*YOUR OBJECTIVE*. Return every line below in which "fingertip" appears.

———

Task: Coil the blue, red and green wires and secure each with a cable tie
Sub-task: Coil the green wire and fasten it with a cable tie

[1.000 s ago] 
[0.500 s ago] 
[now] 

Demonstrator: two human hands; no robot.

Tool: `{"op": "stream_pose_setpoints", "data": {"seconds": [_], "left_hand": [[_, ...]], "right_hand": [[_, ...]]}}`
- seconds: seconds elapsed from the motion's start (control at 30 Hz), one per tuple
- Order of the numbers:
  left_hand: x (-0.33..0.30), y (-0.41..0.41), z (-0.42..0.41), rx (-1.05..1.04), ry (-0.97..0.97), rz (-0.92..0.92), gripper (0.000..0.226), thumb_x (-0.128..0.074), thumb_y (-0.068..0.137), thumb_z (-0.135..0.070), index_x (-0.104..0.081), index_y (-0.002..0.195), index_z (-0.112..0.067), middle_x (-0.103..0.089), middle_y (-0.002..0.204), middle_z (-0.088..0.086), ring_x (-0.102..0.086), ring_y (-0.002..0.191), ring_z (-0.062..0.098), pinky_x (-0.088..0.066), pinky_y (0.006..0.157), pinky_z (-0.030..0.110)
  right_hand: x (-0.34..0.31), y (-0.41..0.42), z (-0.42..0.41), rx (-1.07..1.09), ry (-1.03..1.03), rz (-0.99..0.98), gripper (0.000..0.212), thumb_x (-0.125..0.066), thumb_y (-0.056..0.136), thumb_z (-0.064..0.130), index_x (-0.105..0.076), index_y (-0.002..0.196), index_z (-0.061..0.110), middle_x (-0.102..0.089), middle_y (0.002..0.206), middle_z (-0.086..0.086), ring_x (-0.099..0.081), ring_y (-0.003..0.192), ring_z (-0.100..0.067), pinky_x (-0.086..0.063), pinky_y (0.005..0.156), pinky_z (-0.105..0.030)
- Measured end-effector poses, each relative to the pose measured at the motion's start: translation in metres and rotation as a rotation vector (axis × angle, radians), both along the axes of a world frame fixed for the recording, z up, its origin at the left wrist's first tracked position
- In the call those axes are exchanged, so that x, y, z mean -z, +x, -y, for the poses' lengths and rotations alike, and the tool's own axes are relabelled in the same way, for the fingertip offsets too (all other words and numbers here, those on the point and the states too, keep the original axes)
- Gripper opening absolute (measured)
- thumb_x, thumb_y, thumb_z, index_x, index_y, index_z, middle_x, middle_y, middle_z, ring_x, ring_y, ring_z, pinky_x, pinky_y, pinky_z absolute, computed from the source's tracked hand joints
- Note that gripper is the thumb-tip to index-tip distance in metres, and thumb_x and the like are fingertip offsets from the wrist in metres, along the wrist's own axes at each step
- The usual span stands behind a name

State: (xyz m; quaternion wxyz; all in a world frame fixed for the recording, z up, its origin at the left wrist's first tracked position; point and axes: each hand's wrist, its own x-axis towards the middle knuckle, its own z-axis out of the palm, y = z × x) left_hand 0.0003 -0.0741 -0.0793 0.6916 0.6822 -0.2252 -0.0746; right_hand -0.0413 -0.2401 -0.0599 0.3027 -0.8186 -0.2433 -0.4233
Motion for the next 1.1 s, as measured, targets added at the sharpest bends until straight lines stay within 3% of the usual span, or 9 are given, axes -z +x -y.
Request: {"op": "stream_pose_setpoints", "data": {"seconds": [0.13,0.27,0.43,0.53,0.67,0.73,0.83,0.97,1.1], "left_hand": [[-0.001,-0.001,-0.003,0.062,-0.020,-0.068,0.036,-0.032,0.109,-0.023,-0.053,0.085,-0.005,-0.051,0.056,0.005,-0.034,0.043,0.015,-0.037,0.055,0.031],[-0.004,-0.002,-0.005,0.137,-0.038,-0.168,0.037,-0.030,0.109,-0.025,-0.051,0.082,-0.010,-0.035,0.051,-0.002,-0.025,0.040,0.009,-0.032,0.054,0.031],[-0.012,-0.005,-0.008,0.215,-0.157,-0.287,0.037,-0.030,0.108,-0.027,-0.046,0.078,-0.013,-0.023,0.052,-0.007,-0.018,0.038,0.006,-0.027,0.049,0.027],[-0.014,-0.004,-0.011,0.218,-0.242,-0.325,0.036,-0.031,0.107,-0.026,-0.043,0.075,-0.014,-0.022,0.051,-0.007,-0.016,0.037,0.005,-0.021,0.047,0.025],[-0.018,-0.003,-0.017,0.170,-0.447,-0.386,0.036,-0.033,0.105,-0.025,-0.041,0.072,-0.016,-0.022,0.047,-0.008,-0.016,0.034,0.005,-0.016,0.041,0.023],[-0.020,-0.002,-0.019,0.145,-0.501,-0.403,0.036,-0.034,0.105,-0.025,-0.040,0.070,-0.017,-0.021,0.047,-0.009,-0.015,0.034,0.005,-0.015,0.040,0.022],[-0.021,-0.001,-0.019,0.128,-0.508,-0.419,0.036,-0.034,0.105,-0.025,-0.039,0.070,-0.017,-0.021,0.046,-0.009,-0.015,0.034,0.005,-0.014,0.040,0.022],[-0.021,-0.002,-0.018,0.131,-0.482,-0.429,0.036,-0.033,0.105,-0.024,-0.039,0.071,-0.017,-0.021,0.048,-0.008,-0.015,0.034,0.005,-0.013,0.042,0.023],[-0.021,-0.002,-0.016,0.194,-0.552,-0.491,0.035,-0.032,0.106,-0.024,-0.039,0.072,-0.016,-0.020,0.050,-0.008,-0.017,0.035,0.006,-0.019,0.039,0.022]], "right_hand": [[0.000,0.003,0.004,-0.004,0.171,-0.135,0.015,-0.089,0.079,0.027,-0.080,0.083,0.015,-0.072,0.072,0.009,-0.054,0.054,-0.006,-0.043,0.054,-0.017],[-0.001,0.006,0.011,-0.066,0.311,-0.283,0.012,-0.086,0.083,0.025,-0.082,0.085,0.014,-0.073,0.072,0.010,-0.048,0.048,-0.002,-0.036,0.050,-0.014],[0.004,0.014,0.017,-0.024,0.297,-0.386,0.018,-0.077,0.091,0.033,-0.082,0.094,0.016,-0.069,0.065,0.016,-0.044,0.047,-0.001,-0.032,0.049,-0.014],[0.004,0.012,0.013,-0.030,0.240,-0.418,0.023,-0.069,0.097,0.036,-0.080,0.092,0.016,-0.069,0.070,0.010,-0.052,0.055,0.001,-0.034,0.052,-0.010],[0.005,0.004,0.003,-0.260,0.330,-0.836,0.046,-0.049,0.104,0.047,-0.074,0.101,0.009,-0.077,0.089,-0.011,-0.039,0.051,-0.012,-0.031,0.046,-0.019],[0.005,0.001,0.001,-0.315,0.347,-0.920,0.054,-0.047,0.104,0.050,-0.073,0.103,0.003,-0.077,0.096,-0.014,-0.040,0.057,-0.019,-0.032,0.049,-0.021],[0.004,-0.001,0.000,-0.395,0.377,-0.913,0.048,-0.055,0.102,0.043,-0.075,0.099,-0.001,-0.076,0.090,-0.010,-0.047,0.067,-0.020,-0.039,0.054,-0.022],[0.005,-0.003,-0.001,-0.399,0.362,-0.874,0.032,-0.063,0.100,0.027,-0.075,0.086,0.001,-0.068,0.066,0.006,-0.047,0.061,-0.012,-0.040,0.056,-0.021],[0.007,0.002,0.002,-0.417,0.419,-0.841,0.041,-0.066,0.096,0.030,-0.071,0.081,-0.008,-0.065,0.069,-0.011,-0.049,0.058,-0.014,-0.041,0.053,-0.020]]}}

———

*ANSWER SPACE*.
- In the call those axes are exchanged, so that x, y, z mean -z, +x, -y, for the poses' lengths and rotations alike, and the tool's own axes are relabelled in the same way, for the fingertip offsets too (all other words and numbers here, those on the point and the states too, keep the original axes)
- Note that gripper is the thumb-tip to index-tip distance in metres, and thumb_x and the like are fingertip offsets from the wrist in metres, along the wrist's own axes at each step

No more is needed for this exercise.